You will be asked to perform calculations in the prelab using predetermined or given values. For example, you may be asked to calculate the parallel resistance of 2 resistors

\[\frac{1}{R_\text{total}} = \frac{1}{R_1}+\frac{1}{R_2}\]

using \(50\ \Omega\) and \(100\ \Omega\). When you get to lab and grab those resistors, you will measure them and they could be something like \(50.5\ \Omega\) and \(98.4\ \Omega\). It will save you time to write your calculations as functions (in Python, Mathematica, etc.) so that you can re-call the function with updated input values.

For example (in Python) instead of

r = 1. / (1. / 50. + 1. / 100.)

You should

def parallel_r(r1, r2):
    return 1. / (1. / r1 + 1. / r2)

print(parallel_r(50., 100.))

This way you can re-call the function later in the lab with the updated values without copy-pasting a bunch of code and editing it (this is very bad practice).

5.2 Recycling functions

Many of the functions you build could be used several times throughout the course. The parallel_r() function above is a great example of one you may use repeatedly.

A decent way to make it easy to access all your functions is to make a .py script in the directory you will be working in. You can call it whatever you want, but for sake of example, here we will call it jlab.py.

In jlab.py you can write all your scripts, and then in your Jupyter notebooks, you can import and access your functions like this

import jlab as jl

print(jl.parallel_r(50.5, 98.4))

5.3 Common functions you will build

Throughout the course, you will develop functions for:

  • Lab 1–2: Parallel/series resistance, voltage divider transfer function, power calculations
  • Lab 3: Filter transfer functions (magnitude and phase), cutoff frequency, Bode plot generation
  • Lab 4–5: Op-amp gain calculations, bandwidth, input/output impedance
  • Lab 6: Photodiode current, transimpedance gain
  • Lab 7–8: Transistor operating point calculations, load lines, curve fitting
  • Lab 9–10: 555 timer frequency/duty cycle, ADC conversion

Keep your jlab.py organized and commented—it becomes a valuable reference.

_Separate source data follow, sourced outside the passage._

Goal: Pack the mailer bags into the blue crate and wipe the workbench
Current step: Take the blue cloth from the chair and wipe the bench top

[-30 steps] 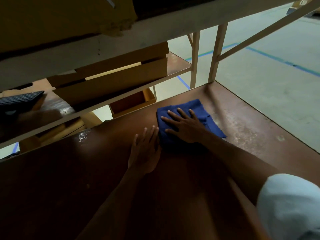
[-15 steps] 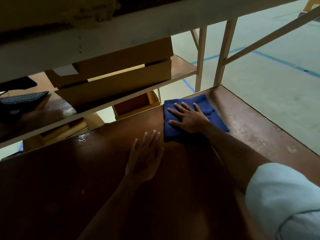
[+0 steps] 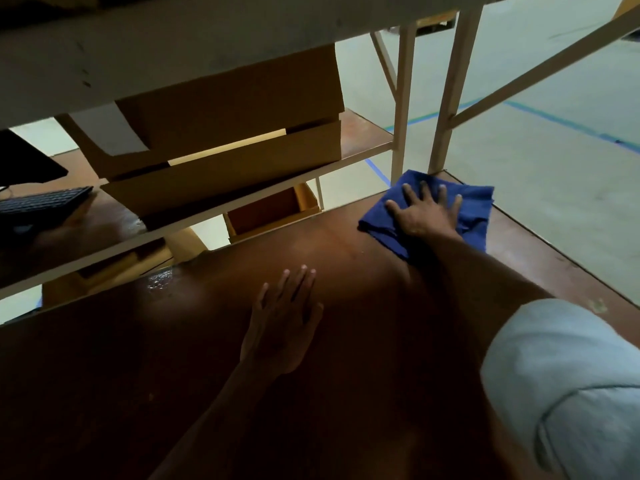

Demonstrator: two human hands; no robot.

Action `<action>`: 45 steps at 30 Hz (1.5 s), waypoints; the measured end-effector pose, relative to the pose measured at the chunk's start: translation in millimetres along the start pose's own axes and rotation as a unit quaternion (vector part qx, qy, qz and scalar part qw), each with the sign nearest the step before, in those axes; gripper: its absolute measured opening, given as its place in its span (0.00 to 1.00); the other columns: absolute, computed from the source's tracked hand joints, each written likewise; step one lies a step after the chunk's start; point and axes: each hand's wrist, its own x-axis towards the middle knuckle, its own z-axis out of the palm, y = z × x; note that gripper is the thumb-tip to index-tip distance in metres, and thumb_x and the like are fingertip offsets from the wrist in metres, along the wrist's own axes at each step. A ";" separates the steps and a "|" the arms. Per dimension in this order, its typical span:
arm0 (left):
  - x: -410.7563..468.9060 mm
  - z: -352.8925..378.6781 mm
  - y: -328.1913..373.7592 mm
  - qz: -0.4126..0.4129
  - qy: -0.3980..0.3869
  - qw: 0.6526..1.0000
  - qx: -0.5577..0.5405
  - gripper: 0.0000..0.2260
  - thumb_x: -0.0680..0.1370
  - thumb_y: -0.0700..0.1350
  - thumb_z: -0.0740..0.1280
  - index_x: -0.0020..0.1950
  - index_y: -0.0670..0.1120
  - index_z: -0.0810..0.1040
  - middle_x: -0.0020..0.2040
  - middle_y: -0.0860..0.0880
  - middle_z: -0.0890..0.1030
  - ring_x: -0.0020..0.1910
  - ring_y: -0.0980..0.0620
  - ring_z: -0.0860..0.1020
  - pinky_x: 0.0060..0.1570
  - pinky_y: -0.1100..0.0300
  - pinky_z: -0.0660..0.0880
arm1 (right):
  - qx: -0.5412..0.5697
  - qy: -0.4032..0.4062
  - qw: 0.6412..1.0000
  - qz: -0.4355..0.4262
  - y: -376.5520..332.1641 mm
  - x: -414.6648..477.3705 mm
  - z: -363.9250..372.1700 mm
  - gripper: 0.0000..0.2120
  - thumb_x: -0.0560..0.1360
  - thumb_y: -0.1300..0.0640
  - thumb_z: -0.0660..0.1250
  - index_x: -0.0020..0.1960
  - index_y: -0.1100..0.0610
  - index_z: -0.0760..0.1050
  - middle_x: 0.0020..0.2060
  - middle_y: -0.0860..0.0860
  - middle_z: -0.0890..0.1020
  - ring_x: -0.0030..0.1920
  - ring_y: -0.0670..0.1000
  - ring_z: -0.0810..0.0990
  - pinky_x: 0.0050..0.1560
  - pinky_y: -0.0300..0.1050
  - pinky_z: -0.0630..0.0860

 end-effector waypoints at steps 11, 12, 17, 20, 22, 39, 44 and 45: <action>-0.5 3.7 -1.5 -0.002 0.011 1.000 0.007 0.32 0.79 0.65 0.36 0.83 0.60 0.44 0.83 0.60 0.44 0.82 0.57 0.41 0.79 0.49 0.44 | 0.016 0.068 0.997 0.044 31.7 29.6 -2.8 0.40 0.73 0.24 0.39 0.81 0.42 0.50 0.82 0.54 0.49 0.81 0.60 0.45 0.77 0.65 0.39; -1.3 2.4 -1.0 -0.001 0.008 1.000 0.006 0.32 0.79 0.65 0.36 0.83 0.60 0.44 0.83 0.60 0.44 0.82 0.57 0.42 0.79 0.49 0.44 | 0.000 0.047 0.999 -0.024 33.1 27.9 -5.5 0.40 0.73 0.24 0.39 0.81 0.40 0.48 0.82 0.52 0.48 0.81 0.59 0.44 0.77 0.64 0.39; -1.5 -4.6 3.4 -0.007 -0.002 1.000 0.000 0.33 0.78 0.65 0.35 0.83 0.60 0.45 0.83 0.59 0.45 0.82 0.56 0.42 0.79 0.48 0.44 | 0.015 0.044 0.999 -0.029 30.8 6.1 -5.7 0.41 0.72 0.22 0.36 0.80 0.38 0.46 0.82 0.51 0.46 0.81 0.59 0.43 0.76 0.64 0.38; -2.2 -6.1 2.6 -0.005 -0.013 1.000 -0.005 0.32 0.78 0.65 0.36 0.83 0.60 0.45 0.83 0.58 0.46 0.82 0.55 0.43 0.79 0.48 0.45 | -0.026 -0.004 0.986 -0.167 23.2 -18.5 -1.6 0.38 0.73 0.22 0.34 0.80 0.35 0.41 0.82 0.49 0.44 0.81 0.55 0.41 0.76 0.64 0.38; -2.8 -4.5 2.6 -0.005 -0.006 1.000 -0.014 0.32 0.79 0.65 0.38 0.83 0.59 0.47 0.84 0.58 0.48 0.82 0.55 0.44 0.79 0.47 0.46 | -0.017 -0.007 0.989 -0.146 32.8 -32.1 -6.4 0.38 0.72 0.22 0.34 0.79 0.35 0.41 0.82 0.48 0.44 0.81 0.58 0.41 0.75 0.66 0.36; -2.4 -2.2 0.9 0.006 -0.002 1.000 -0.008 0.34 0.78 0.65 0.36 0.83 0.55 0.50 0.84 0.55 0.51 0.83 0.51 0.48 0.79 0.44 0.48 | 0.001 0.037 0.999 -0.017 91.6 -164.6 0.4 0.37 0.73 0.23 0.36 0.79 0.34 0.42 0.82 0.46 0.47 0.81 0.59 0.43 0.76 0.67 0.39; -0.6 -1.8 1.7 0.008 -0.004 1.000 -0.004 0.31 0.83 0.65 0.47 0.83 0.53 0.54 0.84 0.52 0.53 0.82 0.49 0.50 0.78 0.42 0.48 | -0.046 0.020 0.989 -0.142 80.3 -240.9 11.6 0.36 0.75 0.24 0.39 0.80 0.35 0.43 0.82 0.44 0.46 0.81 0.55 0.42 0.77 0.65 0.41; -2.6 -4.2 3.7 0.017 0.005 1.000 -0.007 0.31 0.82 0.65 0.49 0.82 0.52 0.58 0.83 0.50 0.56 0.82 0.48 0.53 0.78 0.41 0.49 | -0.046 0.006 0.985 -0.169 84.6 -256.9 12.6 0.36 0.75 0.24 0.38 0.79 0.34 0.43 0.81 0.42 0.46 0.81 0.53 0.42 0.78 0.63 0.41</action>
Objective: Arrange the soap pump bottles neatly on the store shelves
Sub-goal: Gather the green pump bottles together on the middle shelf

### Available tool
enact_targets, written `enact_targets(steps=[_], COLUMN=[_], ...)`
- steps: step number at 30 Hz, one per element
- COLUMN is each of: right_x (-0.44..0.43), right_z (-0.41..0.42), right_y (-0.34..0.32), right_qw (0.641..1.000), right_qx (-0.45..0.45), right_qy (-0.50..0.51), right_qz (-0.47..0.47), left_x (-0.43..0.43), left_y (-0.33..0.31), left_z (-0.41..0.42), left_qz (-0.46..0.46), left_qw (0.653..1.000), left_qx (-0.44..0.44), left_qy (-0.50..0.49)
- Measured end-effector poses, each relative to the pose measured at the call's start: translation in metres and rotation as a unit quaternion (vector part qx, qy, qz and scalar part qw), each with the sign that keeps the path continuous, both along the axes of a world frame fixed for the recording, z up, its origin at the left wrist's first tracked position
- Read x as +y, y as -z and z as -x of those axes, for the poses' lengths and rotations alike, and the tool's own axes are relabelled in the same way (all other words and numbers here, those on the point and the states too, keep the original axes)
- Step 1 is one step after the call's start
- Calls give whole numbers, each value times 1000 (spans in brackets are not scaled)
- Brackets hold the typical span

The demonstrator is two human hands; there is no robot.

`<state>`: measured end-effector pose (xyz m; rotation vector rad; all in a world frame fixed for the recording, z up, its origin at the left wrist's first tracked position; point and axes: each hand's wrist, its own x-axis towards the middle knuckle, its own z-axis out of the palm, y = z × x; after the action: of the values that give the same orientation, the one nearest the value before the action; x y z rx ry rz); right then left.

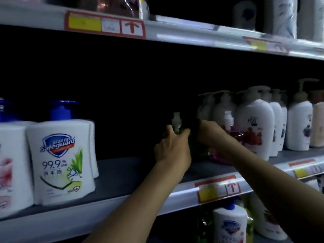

6 Common Pitfalls to Avoid

Treating prelabs as homework to “get done”: If you complete your prelab without understanding what you calculated, you will be lost in lab. Check: Can you explain, without looking at your notes, what your transfer function means physically?

Copy-pasting code without understanding: The point of writing functions is not just efficiency—it is building tools you understand. If you copy a function from a peer, make sure you can explain what each line does.

Skipping the simulation because the math is “right”: LTspice is a second model. Comparing your analytical prediction to your simulation is a check on both. Discrepancies are learning opportunities.

Ignoring units and orders of magnitude: A transfer function of 0.7 at 1 kHz should make sense given your component values. If your Python function returns 0.0007 or 7000, something is wrong.

Waiting until the night before: Prelabs often reveal gaps in understanding. Give yourself time to get help if needed.

7 Technical Details

7.1 Including images and scans

If you make a directory called images in your working directory and place all your images in there, you can include them in a Markdown cell with:

![](images/filename.png)

For hand-drawn circuit diagrams or derivations, scan or photograph them clearly and include them the same way.

7.2 Exporting to PDF

You can export Jupyter notebooks to PDF directly through VS Code. Here’s more info on setting up.

7.2.1 HTML alternative

If you’re having trouble exporting to PDF, you can export to HTML and then convert the HTML to PDF with an online tool like Cloud Convert.